Images are not wanted; transcribe the rest of the listing exactly.

**GIVEN DATA**
━━━━━━━━━━━━━━━━━━━━

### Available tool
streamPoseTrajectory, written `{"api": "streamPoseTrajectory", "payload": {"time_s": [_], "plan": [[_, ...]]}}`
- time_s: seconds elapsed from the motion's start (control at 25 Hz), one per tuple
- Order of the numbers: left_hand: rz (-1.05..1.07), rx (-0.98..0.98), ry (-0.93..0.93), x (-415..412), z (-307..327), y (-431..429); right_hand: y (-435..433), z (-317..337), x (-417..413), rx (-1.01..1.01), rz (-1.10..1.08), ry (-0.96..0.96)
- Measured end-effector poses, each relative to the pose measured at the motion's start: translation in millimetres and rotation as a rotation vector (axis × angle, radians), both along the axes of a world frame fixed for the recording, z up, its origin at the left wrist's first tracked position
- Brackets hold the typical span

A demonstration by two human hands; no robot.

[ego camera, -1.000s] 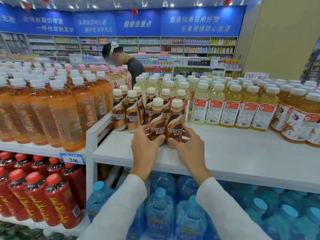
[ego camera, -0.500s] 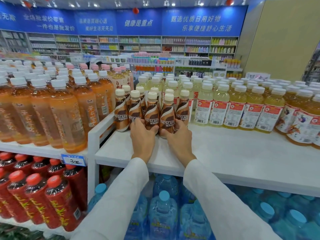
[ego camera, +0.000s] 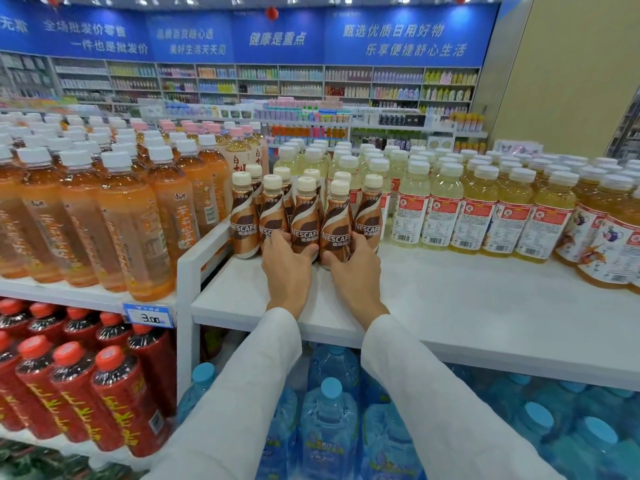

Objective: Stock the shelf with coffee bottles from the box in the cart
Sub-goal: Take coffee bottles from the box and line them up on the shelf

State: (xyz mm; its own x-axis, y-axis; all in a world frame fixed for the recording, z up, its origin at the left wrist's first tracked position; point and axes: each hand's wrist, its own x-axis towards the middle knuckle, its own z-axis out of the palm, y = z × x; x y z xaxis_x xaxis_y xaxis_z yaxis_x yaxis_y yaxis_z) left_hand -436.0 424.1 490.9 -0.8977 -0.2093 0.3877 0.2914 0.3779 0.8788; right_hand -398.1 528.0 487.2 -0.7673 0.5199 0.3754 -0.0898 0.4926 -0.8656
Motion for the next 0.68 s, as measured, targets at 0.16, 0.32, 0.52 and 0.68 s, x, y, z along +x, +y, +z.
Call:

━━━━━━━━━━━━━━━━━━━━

**TASK SOLUTION**
### Available tool
streamPoseTrajectory, written `{"api": "streamPoseTrajectory", "payload": {"time_s": [_], "plan": [[_, ...]]}}`
- time_s: seconds elapsed from the motion's start (control at 25 Hz), one per tuple
- Order of the numbers: left_hand: rz (-1.05..1.07), rx (-0.98..0.98), ry (-0.93..0.93), x (-415..412), z (-307..327), y (-431..429); right_hand: y (-435..433), z (-317..337), x (-417..413), rx (-1.01..1.01), rz (-1.10..1.08), ry (-0.96..0.96)
- Measured end-effector poses, each relative to the pose measured at the motion's start: translation in millimetres and rotation as a rotation vector (axis × angle, radians), both along the axes of a world frame fixed for the recording, z up, its origin at the left wrist's first tracked position
- Brackets hold the typical span

A demonstration by two human hands; no robot.

[ego camera, -1.000s] 
[ego camera, -0.500s] 
[ego camera, +0.000s] 

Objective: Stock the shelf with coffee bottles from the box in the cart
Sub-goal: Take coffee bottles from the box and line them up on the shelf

State: (xyz mm; its own x-axis, y-axis; all in a world frame fixed for the recording, z up, its origin at the left wrist's first tracked position; point and axes: each hand's wrist, its own x-axis towards the middle knuckle, its own z-axis out of the palm, y = z × x; x y z xaxis_x xaxis_y xaxis_z yaxis_x yaxis_y yaxis_z) left_hand -436.0 424.1 490.9 -0.8977 -0.2093 0.3877 0.2914 0.3779 0.8788; right_hand -398.1 528.0 487.2 -0.7673 0.5199 0.3754 -0.0898 0.4926 -0.8656
Motion for the next 0.68 s, as measured, targets at 0.16, 0.32, 0.52 and 0.68 s, x, y, z along +x, +y, +z.
Call:

Nothing else belongs in the answer.